Defining your own wrapper type

First you need to decide what kind of projection your wrapper type needs:

  • field projection: this allows users to project &mut Wrapper<Struct> to &mut Wrapper<Field>, this is only available on types with #[repr(transparent)]
  • inner projection: this allows users to project Wrapper<&mut Struct> to Wrapper<&mut Field>, this is not available for unions

Field projection

Annotate your type with #[field_projecting($T)] where $T is the generic type parameter that you want to project.

#[repr(transparent)]
#[field_projecting(T)]
pub union MaybeUninit<T> {
    uninit: (),
    value: ManuallyDrop<T>,
}

Inner projection

Annotate your type with #[inner_projecting($T, $unwrap)] where

  • $T is the generic type parameter that you want to project.
  • $unwrap is an optional identifier, that - when specified - is available to users to allow projecting from Wrapper<Pointer<Struct>> -> Pointer<Field> on fields marked with #[$unwrap].
#[inner_projecting(T)]
pub enum Option<T> {
    Some(T),
    None,
}

Here is Pin as an example with $unwrap:

#[inner_projecting(T, unpin)]
pub struct Pin<P> {
    pointer: P,
}

// now the user can write:
struct RaceFutures<F1, F2> {
    fut1: F1,
    fut2: F2,
    #[unpin]
    first: bool,
}

&mut race_future.first has type &mut bool, because it is marked by #[unpin].

Reference-level explanation

Here is the list of types from core that will be field_projecting:

These will be inner_projecting:

Supported pointers

These are the pointer types that can be used as P in P<Wrapper<Struct>> -> P<Wrapper<Field>> for field_projecting and in Wrapper<P<Struct>> -> Wrapper<P<Field>> for inner_projecting:

  • &mut T, &T
  • *mut T, *const T, NonNull<T>, AtomicPtr<T>
  • Pin<P> where P is from above

Note that all of these pointers have the same size and all can be transmuted to and from *mut T. This is by design and other pointer types suggested should follow this. There could be an internal trait

trait NoMetadataPtr<T> {
    fn into_raw(self) -> *mut T;

    /// # Safety
    /// The supplied `ptr` must have its origin from either `Self::into_raw`, or
    /// be directly derived from it via field projection (`ptr::addr_of_mut!((*raw).field)`)
    unsafe fn from_raw(ptr: *mut T) -> Self;
}

that then could be used by the compiler to ease the field projection implementation.

Implementation

Add two new attributes: #[field_projecting($T)] and #[inner_projecting($T)] both taking a generic type parameter as an argument.

#[field_projecting($T)]

Restrictions

This attribute is only allowed on #[repr(transparent)] types where the only field has the layout of $T. Alternatively the type is a ZST.

How it works

This is done, because to do a projection, the compiler will mem::transmute::<&mut Wrapper<Struct>, *mut Struct> and then get the field using ptr::addr_of_mut! after which the pointer is then again mem::transmute::<*mut Field, &mut Wrapper<Field>>d to yield the projected field.
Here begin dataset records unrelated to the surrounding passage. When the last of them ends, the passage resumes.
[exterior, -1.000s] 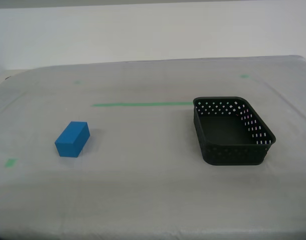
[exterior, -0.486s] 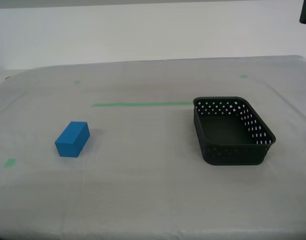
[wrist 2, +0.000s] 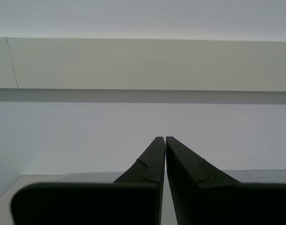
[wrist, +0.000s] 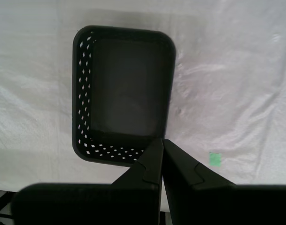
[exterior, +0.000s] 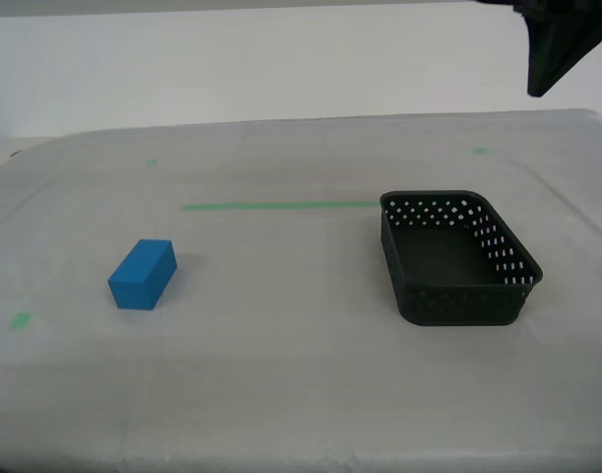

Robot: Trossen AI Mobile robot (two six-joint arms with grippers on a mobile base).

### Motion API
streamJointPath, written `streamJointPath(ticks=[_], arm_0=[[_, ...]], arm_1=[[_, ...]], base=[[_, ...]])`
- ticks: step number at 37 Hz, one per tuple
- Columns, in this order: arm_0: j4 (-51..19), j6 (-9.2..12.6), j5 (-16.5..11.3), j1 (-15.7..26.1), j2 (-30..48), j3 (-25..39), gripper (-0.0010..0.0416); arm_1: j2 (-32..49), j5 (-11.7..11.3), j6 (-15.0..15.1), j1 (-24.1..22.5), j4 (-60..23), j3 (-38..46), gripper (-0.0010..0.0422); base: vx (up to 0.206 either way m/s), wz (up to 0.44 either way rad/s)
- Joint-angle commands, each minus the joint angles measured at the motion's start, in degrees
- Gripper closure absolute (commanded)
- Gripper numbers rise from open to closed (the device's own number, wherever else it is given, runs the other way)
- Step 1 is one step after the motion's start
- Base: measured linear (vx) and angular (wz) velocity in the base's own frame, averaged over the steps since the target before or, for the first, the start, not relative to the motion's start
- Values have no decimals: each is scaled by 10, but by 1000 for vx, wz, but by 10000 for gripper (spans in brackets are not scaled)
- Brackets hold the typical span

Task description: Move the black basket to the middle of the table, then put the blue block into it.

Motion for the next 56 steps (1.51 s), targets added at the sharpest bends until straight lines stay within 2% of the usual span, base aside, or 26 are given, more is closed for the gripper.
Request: streamJointPath(ticks=[1,9,15,20,23,32,43,48,49,56], arm_0=[[9,4,2,5,20,0,406],[29,18,2,12,46,0,406],[34,20,4,12,50,0,404],[41,20,39,14,47,0,399],[40,21,46,14,47,0,382],[43,22,52,16,49,-1,280],[44,29,52,16,49,-1,75],[43,24,52,16,49,-1,2],[41,24,52,16,49,-1,-2],[42,33,46,16,49,-1,34]], arm_1=[[0,0,1,0,2,0,412],[0,0,1,0,2,0,412],[0,0,1,0,2,0,412],[0,0,1,0,2,0,412],[0,0,1,0,2,0,412],[0,0,1,0,2,0,412],[0,0,1,0,2,0,412],[0,0,1,0,2,0,412],[0,0,1,0,2,0,412],[0,0,1,0,2,0,412]], base=[[0,0],[0,0],[0,0],[0,0],[0,0],[0,0],[0,0],[0,0],[0,0],[0,0]])
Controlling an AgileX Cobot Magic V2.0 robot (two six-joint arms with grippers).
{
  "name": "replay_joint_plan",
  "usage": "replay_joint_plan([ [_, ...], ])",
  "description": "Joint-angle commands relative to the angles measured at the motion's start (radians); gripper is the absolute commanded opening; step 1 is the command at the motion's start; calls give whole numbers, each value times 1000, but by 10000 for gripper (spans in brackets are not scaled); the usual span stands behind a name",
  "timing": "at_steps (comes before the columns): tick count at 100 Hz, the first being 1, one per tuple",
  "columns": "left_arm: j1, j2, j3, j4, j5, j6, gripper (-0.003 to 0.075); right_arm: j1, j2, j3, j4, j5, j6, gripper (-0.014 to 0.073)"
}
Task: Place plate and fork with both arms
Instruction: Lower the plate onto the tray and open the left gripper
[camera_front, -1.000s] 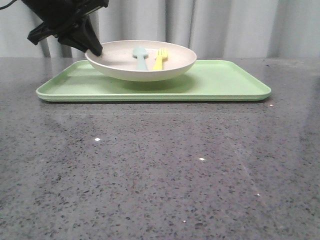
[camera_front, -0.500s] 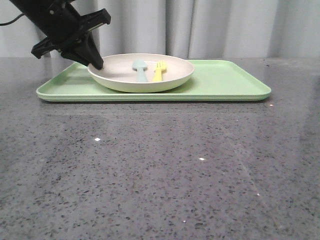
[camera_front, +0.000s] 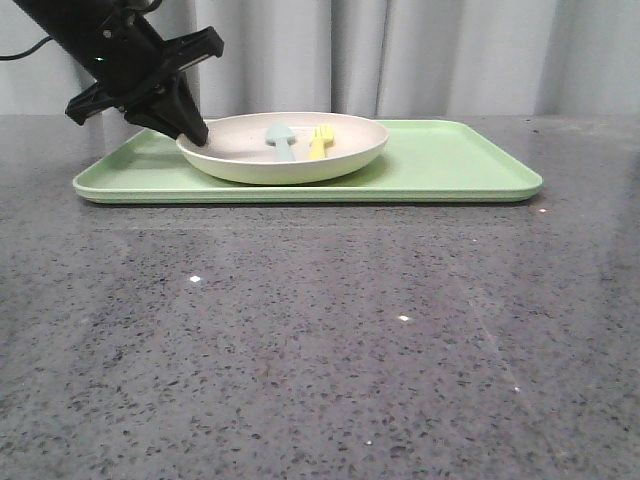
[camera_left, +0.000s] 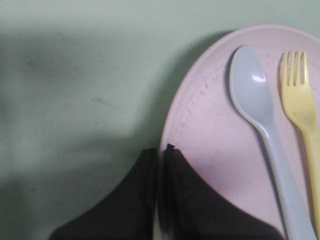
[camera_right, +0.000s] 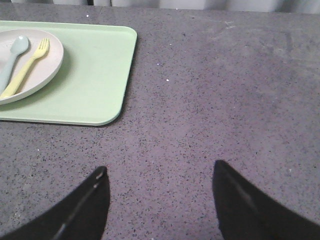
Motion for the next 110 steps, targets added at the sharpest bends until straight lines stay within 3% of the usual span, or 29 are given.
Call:
replay_joint_plan([
  [1,-8,-56,-33,-43,-52,-12,-20,-4,11,-35,-12,-75,-6,458],
  [38,-6,-56,-33,-43,-56,0,5,-4,11,-35,-12,-75,-6,458],
  [76,-4,-56,-48,-43,-58,0,386,-4,11,-35,-12,-75,-6,458],
  [110,28,-115,-94,2,9,0,395,-4,11,-35,-12,-75,-6,458],
])
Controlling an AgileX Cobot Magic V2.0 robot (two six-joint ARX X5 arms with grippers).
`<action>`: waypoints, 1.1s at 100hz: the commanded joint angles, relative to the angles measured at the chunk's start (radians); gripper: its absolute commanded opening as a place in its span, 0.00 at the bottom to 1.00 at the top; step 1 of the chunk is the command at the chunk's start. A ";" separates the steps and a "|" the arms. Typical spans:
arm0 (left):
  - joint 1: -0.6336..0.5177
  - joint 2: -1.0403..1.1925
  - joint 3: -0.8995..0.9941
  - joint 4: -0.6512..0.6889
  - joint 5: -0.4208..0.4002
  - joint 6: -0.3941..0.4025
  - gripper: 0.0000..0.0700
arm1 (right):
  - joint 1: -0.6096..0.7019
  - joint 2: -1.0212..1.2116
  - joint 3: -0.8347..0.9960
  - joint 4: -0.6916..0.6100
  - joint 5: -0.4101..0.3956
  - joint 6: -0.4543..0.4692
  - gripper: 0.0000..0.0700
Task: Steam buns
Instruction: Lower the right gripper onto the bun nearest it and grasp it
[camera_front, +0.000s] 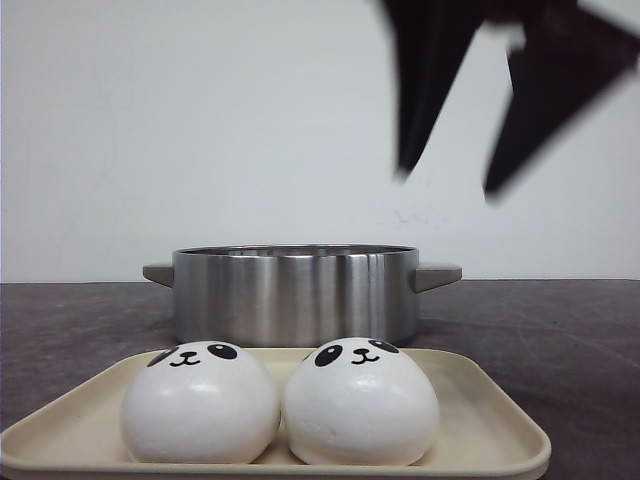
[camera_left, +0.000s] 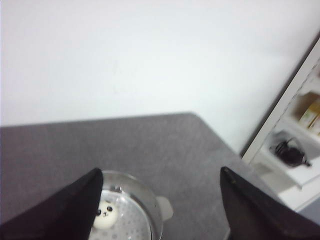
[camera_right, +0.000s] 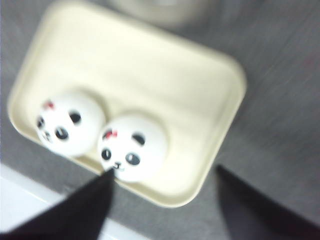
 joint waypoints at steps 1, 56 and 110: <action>-0.006 -0.006 0.019 -0.013 -0.012 0.013 0.62 | 0.034 0.035 -0.008 0.054 0.001 0.071 0.73; -0.006 -0.069 0.019 -0.184 -0.027 0.021 0.62 | 0.064 0.375 -0.028 0.224 0.021 0.108 0.67; -0.006 -0.069 0.019 -0.187 -0.028 0.040 0.62 | 0.113 0.199 0.170 0.159 0.021 0.077 0.01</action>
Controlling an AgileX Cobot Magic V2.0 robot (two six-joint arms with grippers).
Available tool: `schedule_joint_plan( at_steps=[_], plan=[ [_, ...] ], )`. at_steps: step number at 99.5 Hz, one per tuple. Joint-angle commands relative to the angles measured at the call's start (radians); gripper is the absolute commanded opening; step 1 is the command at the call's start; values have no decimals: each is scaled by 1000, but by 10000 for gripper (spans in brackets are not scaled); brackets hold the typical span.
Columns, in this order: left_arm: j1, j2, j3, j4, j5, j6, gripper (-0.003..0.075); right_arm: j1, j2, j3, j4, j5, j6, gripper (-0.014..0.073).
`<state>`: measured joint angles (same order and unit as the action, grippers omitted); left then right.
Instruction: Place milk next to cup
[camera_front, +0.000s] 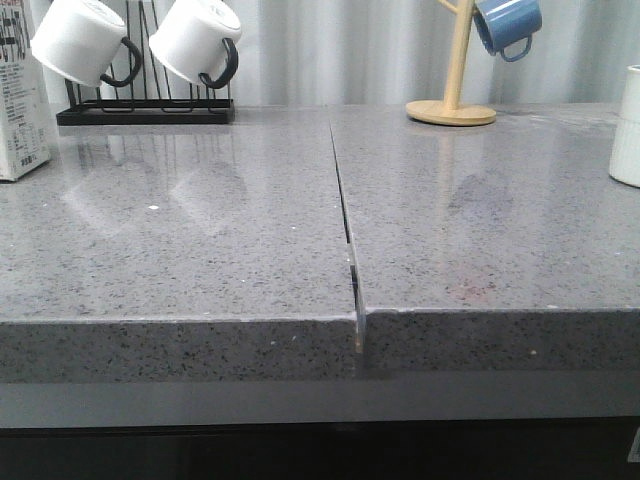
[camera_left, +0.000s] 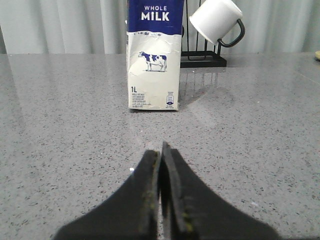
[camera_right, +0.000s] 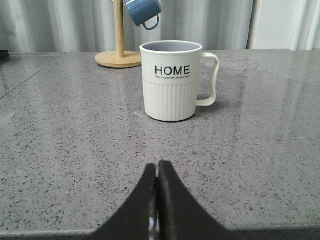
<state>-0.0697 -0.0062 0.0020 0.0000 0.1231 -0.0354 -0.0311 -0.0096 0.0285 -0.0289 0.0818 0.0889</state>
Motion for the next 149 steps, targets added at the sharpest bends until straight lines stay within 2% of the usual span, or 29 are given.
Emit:
schedule_joint_plan(
  at_steps=[1, 64, 102, 126, 149],
  plan=[
    [2, -31, 40, -12, -83, -5, -21, -8, -20, -19, -2, -82, -6, -69],
    [2, -31, 40, -12, -83, -5, -21, -8, -20, -35, -2, -82, -6, -69],
    [2, -31, 40, -12, -83, -5, -20, -8, -11, -207, -2, 106, -6, -69],
    [2, -31, 40, -12, -83, -5, -21, -8, 83, -281, -2, 141, -6, -69],
    [2, -31, 40, -12, -83, -5, -21, -8, 211, -302, -2, 108, -6, -69]
  ],
)
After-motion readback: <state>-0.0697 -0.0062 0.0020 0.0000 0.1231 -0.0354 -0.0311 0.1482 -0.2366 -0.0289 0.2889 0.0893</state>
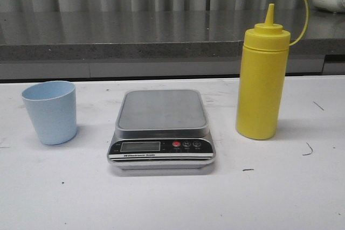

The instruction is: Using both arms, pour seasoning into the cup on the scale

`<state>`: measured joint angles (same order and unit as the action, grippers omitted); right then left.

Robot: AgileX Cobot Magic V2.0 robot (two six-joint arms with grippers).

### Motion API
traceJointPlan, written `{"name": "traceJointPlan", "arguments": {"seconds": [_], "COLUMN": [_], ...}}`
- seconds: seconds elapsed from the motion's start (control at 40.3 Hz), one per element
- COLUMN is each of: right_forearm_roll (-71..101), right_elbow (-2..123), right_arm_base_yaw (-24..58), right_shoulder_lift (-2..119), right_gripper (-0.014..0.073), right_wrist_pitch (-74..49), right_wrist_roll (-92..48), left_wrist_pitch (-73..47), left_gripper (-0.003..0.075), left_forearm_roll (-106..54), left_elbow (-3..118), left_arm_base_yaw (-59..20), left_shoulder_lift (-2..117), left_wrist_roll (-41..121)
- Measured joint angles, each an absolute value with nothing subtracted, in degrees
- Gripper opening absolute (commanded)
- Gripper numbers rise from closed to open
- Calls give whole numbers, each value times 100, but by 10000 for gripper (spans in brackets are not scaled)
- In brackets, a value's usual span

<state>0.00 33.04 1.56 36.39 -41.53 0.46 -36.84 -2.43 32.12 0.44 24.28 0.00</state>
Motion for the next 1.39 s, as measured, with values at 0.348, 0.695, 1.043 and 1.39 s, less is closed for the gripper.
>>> {"name": "traceJointPlan", "arguments": {"seconds": [0.348, 0.695, 1.043, 1.39], "right_forearm_roll": [0, 0, 0, 0], "right_elbow": [3304, 3304, 3304, 3304], "right_arm_base_yaw": [156, 156, 156, 156], "right_shoulder_lift": [3639, 3639, 3639, 3639], "right_gripper": [440, 440, 440, 440], "right_wrist_pitch": [-4153, -4153, -4153, -4164], "right_wrist_roll": [39, 0, 0, 0], "left_wrist_pitch": [-4659, -4866, -5193, -5289], "left_gripper": [472, 472, 472, 472], "left_forearm_roll": [-357, -433, -410, -399], "left_elbow": [4437, 5392, 6295, 7119], "left_arm_base_yaw": [44, -329, -733, -733], "left_shoulder_lift": [3346, 5028, 7074, 8906], "left_wrist_roll": [0, 0, 0, 0]}}
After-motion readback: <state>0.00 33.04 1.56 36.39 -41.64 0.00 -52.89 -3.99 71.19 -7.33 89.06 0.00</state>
#[inner_projecting($T, $unwrap)]

Restrictions

This attribute cannot be added on unions, because it is unclear what field the projection would project. For example:

#[inner_projecting($T)]
pub union WeirdPair<T> {
    a: (ManuallyDrop<T>, u32),
    b: (u32, ManuallyDrop<T>),
}

$unwrap can only be specified on #[repr(transparent)], because otherwise Wrapper<Pointer<Struct>> cannot be projected to Pointer<Field>.

How it works

Each field mentioning $T will either need to be a ZST, or #[inner_projecting] or $T. The projection will work by projecting each field of type Pointer<$T> (remember, we are projecting from Wrapper<Pointer<Struct>> -> Wrapper<Pointer<Field>>) to Pointer<$F> and construct a Wrapper<Pointer<$F>> in place (because Pointer<$F> will have the same size as Pointer<$T> this will take up the same number of bytes, although the layout might be different). The last step will be skipped if the field is marked with #[$unwrap].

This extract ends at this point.